Rasa Nomor 87
Balada membaca catatan-catatan lama...
Entah kenapa saya ngerasa akhir-akhir ini tulisan saya agak-agak serius
dan tidak menyenangkan. Ya walaupun dari dulu juga serius dan tidak
menyenangkan plus membosankan sih. Hihiiihi. Tapi begini, dulu saya suka
menulis tentang hujan, tentang cinta tentang gerimis tentang air atau apa yang
saya lihat dari jendela, kemudian memaknainya. Mencoba menghubung-hubungkannya.
Menggothak-gathukkan satu sama lain. Ya begitulah. Lucu rasanya
mengingat-ingat itu.
Apakah mungkin karena usia? Tapi saya masih muda ah, 24. Entahlah.

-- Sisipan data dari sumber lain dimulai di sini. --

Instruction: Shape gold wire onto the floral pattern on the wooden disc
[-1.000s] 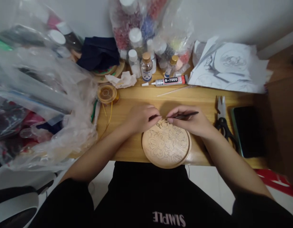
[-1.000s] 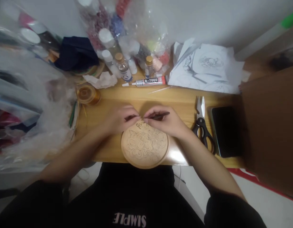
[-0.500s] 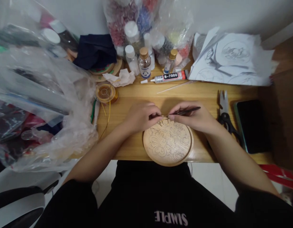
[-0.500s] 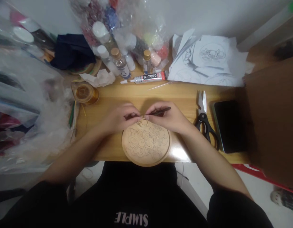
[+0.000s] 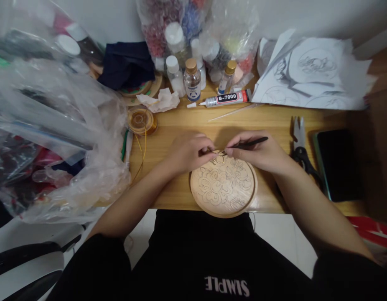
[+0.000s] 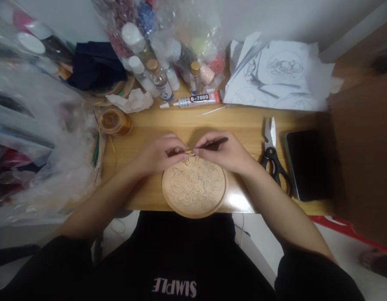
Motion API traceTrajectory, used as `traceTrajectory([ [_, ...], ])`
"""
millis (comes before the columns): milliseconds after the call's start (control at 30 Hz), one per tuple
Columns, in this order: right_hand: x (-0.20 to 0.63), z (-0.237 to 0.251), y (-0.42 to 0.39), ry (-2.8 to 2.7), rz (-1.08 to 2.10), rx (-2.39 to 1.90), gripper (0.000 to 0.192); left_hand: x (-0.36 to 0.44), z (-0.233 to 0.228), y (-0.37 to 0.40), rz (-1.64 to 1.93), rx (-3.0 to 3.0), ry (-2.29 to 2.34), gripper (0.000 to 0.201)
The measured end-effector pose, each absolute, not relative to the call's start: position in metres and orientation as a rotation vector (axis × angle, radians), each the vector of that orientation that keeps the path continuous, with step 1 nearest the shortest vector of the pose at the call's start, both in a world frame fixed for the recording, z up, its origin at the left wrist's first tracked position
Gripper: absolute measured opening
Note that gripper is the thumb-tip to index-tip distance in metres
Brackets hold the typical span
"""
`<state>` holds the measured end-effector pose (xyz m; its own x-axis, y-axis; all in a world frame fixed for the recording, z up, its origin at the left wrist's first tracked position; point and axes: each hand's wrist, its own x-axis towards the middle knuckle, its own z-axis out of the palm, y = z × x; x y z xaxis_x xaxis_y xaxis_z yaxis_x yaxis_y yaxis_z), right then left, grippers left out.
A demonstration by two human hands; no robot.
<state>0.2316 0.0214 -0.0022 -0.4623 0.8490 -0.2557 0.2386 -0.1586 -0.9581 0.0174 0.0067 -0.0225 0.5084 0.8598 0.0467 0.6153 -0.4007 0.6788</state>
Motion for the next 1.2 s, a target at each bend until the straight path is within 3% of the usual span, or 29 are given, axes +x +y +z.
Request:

Saya, lupa sih bagaimana mencintai. Terakhir, saya sering sekali menyimpan rindu dalam toples, lemari, atau saya selipkan di buku yang sedang saya baca. Rindu itu untuk cinta. Karena cinta itu membawa rindu, tapi saya jadi bertanya-tanya, mungkinkah kita rindu tanpa rasa cinta sebelumnya. Saya pikir tidak. Karena tidak mungkin saya rindu dengan Ujang ketika saya tak pernah sekalipun bertemu dan berkomunikasi, memantikkan sedikit emosi dengan Ujang. Jangan pikirkan ini cinta yang sempit ya. Ini cinta yang luas, seluas udara. (pernyataan terakhir itu terbaca agak janggal. biarkan wes.)
Sampai sekarang, saya baru sadar. Rindu-rindu itu hilang, entah ke mana. Tapi rindu, bukankah memang tak punya tenggat waktu. Ia datang tanpa dinyana dan diduga. Kadang juga pergi, berjarak dengan siapa saja. Dan sekarang, saya sedang merasa begitu. Lalu bertanya-tanya kenapa tanpa harus dijawab sebenarnya. Sekarang saya tidak sedang rindu dengan lelaki yang saya rindui dulu.
Saya juga sudah lupa bagaimana rasanya rindu.Sekalinya rindu datang, saya tidak pernah lagi menyimpannya. Saya biarkan rindu datang, sebentar, basa-basi lalu saya biarkan menguap begitu saja. Mungkin begitu lebih baik kali yaa.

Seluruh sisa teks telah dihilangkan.